Your task is to find every line of the data that holds the string "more" and copy it.

Source data:
━━━━━━━━━━━━━━━━━━━━

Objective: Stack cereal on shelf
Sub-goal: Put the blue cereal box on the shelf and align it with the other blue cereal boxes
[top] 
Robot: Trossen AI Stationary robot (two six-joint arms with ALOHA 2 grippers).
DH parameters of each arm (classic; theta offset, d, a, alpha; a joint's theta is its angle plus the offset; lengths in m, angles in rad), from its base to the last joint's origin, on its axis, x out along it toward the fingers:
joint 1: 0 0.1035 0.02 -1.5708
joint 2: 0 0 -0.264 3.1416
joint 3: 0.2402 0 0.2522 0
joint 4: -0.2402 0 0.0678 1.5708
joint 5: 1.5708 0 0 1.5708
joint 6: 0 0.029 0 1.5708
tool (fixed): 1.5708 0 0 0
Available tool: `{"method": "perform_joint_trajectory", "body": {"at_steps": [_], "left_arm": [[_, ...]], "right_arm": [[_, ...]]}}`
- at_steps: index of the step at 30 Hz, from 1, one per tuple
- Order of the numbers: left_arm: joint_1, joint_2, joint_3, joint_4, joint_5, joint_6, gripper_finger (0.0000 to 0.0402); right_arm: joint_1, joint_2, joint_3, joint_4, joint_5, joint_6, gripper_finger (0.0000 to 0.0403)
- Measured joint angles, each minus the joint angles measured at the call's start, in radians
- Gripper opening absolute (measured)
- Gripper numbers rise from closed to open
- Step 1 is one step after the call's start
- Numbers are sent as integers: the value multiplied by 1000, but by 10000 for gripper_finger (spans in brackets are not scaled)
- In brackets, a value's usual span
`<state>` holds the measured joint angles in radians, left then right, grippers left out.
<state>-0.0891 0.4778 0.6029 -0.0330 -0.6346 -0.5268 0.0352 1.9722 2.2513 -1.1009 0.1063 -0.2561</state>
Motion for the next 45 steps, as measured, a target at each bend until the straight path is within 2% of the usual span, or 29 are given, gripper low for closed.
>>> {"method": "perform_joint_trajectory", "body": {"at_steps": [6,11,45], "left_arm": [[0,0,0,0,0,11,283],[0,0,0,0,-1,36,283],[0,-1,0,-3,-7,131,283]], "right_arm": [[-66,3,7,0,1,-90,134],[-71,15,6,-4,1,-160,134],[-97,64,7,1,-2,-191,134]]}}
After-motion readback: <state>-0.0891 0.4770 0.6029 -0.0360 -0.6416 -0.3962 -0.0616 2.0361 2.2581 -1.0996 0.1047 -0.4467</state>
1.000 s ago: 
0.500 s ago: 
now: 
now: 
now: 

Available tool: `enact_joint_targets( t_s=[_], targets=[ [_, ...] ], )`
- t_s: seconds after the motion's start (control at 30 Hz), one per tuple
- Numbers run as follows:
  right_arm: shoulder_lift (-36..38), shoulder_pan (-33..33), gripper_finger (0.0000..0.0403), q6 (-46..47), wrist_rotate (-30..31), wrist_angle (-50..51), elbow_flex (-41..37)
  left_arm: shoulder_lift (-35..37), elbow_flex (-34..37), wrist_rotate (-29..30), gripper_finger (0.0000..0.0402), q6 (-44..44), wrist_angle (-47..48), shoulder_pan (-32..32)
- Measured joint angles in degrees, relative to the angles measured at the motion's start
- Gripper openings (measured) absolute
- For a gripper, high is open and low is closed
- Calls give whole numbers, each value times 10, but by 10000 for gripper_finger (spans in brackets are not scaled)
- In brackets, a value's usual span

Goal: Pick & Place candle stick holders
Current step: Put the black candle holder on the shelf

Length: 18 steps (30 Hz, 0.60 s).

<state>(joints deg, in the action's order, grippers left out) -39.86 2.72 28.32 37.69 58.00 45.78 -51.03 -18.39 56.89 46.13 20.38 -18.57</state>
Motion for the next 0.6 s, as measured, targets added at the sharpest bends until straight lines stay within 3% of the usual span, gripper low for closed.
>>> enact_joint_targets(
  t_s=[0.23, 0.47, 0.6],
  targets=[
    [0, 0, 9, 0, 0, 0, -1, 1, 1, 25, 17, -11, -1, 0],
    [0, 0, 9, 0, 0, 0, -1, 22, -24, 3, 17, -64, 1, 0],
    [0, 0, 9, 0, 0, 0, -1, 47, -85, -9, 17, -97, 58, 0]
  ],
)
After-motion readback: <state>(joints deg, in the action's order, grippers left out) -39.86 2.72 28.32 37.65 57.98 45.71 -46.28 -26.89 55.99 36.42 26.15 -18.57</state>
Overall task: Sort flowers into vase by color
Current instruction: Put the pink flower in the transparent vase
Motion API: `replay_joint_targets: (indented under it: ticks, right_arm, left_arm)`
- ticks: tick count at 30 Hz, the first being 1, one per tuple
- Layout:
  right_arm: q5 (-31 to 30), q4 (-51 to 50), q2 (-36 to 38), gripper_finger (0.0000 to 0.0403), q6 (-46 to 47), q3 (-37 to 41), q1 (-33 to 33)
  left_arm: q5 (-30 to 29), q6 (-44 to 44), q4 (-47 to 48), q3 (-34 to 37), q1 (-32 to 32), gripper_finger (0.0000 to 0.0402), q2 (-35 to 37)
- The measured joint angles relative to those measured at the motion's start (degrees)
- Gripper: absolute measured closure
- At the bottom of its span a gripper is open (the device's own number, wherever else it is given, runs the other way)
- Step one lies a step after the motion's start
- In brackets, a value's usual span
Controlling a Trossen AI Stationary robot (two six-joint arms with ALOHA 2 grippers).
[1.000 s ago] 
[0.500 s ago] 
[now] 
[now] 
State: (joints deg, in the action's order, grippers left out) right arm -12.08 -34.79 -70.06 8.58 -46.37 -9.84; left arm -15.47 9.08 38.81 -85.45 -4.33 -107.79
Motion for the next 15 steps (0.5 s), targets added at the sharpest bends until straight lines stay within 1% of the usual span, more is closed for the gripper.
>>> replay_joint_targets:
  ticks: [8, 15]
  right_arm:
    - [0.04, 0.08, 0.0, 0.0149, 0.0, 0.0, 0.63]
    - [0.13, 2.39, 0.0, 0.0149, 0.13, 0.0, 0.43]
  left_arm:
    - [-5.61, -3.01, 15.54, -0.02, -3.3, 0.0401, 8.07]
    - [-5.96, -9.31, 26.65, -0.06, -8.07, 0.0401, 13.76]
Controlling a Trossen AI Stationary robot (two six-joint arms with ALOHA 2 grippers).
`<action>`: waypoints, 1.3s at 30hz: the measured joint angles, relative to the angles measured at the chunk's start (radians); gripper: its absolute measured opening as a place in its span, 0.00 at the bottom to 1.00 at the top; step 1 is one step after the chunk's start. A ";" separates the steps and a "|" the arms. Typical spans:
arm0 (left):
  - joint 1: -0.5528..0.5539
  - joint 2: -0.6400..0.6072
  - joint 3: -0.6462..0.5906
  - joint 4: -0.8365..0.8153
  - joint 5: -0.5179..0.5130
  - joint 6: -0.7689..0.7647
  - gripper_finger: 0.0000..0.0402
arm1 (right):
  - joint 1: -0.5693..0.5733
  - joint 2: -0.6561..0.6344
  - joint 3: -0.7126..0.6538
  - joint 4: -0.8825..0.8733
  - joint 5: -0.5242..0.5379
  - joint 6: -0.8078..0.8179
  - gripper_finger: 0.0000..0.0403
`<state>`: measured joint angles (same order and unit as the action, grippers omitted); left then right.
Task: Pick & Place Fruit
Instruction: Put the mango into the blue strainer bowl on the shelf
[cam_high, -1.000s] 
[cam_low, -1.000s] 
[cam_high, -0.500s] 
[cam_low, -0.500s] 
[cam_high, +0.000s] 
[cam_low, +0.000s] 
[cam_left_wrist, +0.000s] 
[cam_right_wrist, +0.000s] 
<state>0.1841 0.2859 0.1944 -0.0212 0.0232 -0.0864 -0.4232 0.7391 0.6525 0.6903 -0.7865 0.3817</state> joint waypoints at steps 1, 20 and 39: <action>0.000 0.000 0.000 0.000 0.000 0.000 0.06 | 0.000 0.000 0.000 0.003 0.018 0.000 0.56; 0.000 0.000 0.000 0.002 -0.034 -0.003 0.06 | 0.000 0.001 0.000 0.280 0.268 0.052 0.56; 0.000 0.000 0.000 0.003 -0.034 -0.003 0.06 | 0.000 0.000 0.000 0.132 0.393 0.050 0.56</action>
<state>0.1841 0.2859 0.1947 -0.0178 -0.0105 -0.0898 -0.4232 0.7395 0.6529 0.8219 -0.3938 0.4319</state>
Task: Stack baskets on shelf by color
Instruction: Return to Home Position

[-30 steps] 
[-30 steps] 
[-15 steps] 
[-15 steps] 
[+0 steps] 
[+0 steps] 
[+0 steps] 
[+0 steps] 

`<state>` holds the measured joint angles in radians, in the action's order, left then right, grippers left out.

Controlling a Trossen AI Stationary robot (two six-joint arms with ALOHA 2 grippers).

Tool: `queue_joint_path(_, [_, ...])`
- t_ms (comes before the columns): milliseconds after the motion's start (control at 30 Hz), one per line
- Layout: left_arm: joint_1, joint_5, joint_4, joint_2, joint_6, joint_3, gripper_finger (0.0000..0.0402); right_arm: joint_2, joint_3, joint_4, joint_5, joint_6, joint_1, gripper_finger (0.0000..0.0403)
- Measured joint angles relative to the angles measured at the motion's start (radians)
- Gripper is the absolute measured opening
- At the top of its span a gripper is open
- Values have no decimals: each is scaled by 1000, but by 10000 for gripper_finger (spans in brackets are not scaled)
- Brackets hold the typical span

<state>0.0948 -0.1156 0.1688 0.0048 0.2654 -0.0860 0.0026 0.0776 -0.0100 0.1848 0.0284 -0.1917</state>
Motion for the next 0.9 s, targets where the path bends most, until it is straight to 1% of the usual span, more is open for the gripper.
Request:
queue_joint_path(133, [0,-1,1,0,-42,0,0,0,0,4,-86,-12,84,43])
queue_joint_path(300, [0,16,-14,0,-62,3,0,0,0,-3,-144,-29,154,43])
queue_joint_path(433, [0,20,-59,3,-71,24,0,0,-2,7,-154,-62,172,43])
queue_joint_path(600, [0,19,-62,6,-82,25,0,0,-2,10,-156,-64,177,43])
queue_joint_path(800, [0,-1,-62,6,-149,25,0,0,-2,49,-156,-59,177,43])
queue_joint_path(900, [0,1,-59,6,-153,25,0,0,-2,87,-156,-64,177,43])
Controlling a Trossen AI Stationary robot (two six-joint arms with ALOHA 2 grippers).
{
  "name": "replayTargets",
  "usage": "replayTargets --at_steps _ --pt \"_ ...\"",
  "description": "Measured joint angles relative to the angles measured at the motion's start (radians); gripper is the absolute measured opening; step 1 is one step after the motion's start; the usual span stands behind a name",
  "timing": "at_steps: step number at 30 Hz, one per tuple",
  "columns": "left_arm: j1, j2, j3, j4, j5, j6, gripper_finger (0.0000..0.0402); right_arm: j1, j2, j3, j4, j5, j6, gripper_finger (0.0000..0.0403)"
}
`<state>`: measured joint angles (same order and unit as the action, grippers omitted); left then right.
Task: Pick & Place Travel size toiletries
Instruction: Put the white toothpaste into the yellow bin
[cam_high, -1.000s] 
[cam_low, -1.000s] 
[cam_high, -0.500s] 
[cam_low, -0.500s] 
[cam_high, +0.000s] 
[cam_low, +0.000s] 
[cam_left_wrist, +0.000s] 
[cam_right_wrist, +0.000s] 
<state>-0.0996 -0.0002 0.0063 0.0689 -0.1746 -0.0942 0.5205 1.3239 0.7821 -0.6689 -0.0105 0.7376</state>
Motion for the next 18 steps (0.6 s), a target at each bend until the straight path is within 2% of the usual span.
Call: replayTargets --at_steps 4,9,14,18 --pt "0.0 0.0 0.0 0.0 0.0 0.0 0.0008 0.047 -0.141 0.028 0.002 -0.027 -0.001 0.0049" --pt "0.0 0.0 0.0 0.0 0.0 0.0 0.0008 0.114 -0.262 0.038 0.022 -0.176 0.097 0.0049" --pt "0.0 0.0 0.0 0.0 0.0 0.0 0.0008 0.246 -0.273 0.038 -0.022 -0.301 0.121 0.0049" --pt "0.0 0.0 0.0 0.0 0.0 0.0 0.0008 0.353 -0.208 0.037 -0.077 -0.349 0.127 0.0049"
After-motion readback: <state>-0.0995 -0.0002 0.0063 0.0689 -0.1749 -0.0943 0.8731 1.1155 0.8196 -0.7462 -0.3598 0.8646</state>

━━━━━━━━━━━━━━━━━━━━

• _The completed task_
Motion for the next 15 steps (0.5 s), targets added at the sharpest bends until straight lines stay within 1% of the usual span, more is closed for the gripper.
Motion for the next 0.9 s, targets where the path bends most, until it is straight to 1% of the usual span, more is open for the gripper.

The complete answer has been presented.